What relationship did Femmeny have with Winterbyte? Had they been partners or adversaries? I pawed through her bundle of belongings for more clues but found nothing but leather armor and weapons less exciting than what I carried.
Aside from the candle, I possessed no stealth items or ways to mask my scent.
After the rodents passed, all grew quiet again. I crept out of my hiding space and backtracked my route—or at least I thought I had. The parade of rats obscured the trail I’d made with my spear. My map interface wasn’t helpful. It revealed and recorded nothing underground.
I looked for a passage going up, hoping it might lead me toward Fabulosa. I took a corridor whose alcoves lacked candles. An infrequently traveled road might reduce my chances of running into another regiment of kobolds.
I found another upward branch and followed it through a maze of abandoned rooms. One corridor bridged over an exceptionally tall tunnel with the same strange oval shape connecting to the silo. Recognizing its strange dimensions, I jumped into it.
Aside from compass headings, the only navigational aids underground involved area labels. As the game dubbed the silo a Panopticon, the twisted hallways bore names like The Clay Burrows or Wet Warrens. The interface labeled the oval tunnel to be a Communications Conduit. Sometimes, the locations gave little clues about what to expect, but in all the library books I’d read, none of them used the term conduit. I thought it related to construction and wondered how the oval surface pertained to communications. Perhaps its walls reverberated sound and allowed one chamber to echo sounds to others.

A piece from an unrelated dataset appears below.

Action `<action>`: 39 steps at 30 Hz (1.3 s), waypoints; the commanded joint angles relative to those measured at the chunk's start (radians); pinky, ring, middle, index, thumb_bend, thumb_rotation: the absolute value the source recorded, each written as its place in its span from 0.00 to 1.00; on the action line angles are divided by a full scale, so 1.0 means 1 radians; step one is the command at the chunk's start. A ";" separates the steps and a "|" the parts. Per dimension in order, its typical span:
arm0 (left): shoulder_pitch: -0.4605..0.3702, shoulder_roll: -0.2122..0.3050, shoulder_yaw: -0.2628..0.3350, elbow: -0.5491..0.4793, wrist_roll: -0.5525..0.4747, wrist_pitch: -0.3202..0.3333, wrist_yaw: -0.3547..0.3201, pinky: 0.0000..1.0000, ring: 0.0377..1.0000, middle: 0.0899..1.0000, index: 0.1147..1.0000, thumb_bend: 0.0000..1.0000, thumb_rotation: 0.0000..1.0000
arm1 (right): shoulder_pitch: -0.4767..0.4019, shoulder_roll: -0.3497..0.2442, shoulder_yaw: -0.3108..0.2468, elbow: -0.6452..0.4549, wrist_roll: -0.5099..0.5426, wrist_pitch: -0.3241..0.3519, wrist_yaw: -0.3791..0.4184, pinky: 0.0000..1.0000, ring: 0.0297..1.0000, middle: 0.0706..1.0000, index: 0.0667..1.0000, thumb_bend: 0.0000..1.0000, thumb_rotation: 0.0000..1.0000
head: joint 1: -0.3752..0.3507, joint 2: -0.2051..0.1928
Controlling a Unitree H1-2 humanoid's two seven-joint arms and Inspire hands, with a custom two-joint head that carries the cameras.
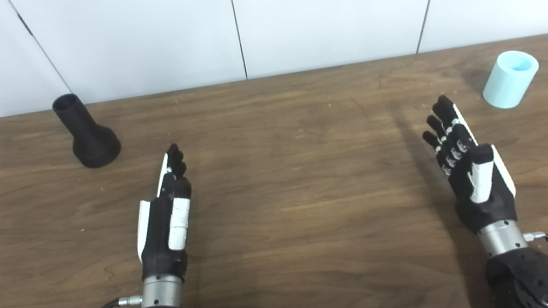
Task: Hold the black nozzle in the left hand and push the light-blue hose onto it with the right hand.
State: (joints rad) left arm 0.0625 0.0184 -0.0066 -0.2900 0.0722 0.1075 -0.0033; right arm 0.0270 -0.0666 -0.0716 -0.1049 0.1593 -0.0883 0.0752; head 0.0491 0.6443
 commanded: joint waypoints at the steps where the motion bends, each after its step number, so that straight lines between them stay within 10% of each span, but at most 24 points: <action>1: -0.021 0.002 0.000 -0.019 -0.004 -0.029 0.001 1.00 1.00 1.00 1.00 0.97 1.00 | 0.005 0.002 -0.001 0.015 0.002 -0.031 0.003 0.96 1.00 1.00 1.00 0.77 1.00 | 0.001 0.001; 17: -0.018 -0.015 -0.001 0.011 0.010 -0.085 0.020 1.00 1.00 1.00 1.00 0.93 1.00 | 0.005 -0.004 -0.004 0.028 0.008 -0.048 0.012 0.96 1.00 1.00 1.00 0.77 1.00 | 0.017 -0.020; 39: -0.003 -0.086 -0.055 0.171 0.061 -0.254 0.088 1.00 1.00 1.00 1.00 0.91 1.00 | -0.008 -0.075 -0.054 0.260 0.099 -0.220 0.095 0.95 1.00 1.00 1.00 0.78 1.00 | 0.205 -0.206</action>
State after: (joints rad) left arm 0.0580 -0.0545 -0.0568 -0.1472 0.1338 -0.1008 0.0733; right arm -0.0446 -0.1374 -0.1193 0.0442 0.2474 -0.2784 0.1525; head 0.2531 0.4372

I could see further ahead in the tall, oval passage because it didn’t zigzag like the thinner passages. I made the only footprints, and the lack of intersections made me nervous, for it provided no hiding places or escape routes. It seemed too big and horizontal for a ventilation shaft, making me wonder why the kobolds hollowed it out.
Another concern made me wonder if another giant worm had hollowed it out, but small gouges in the walls dispelled that fear. Kobolds had most assuredly dug it out.
As I’d hoped, the strange oval tunnel reached the opening of the silo. Though hundreds of kobolds occupied it, I breathed a sigh of relief, for I could see Fabulosa peering out of her window into the panopticon like a bird poking out of a birdhouse.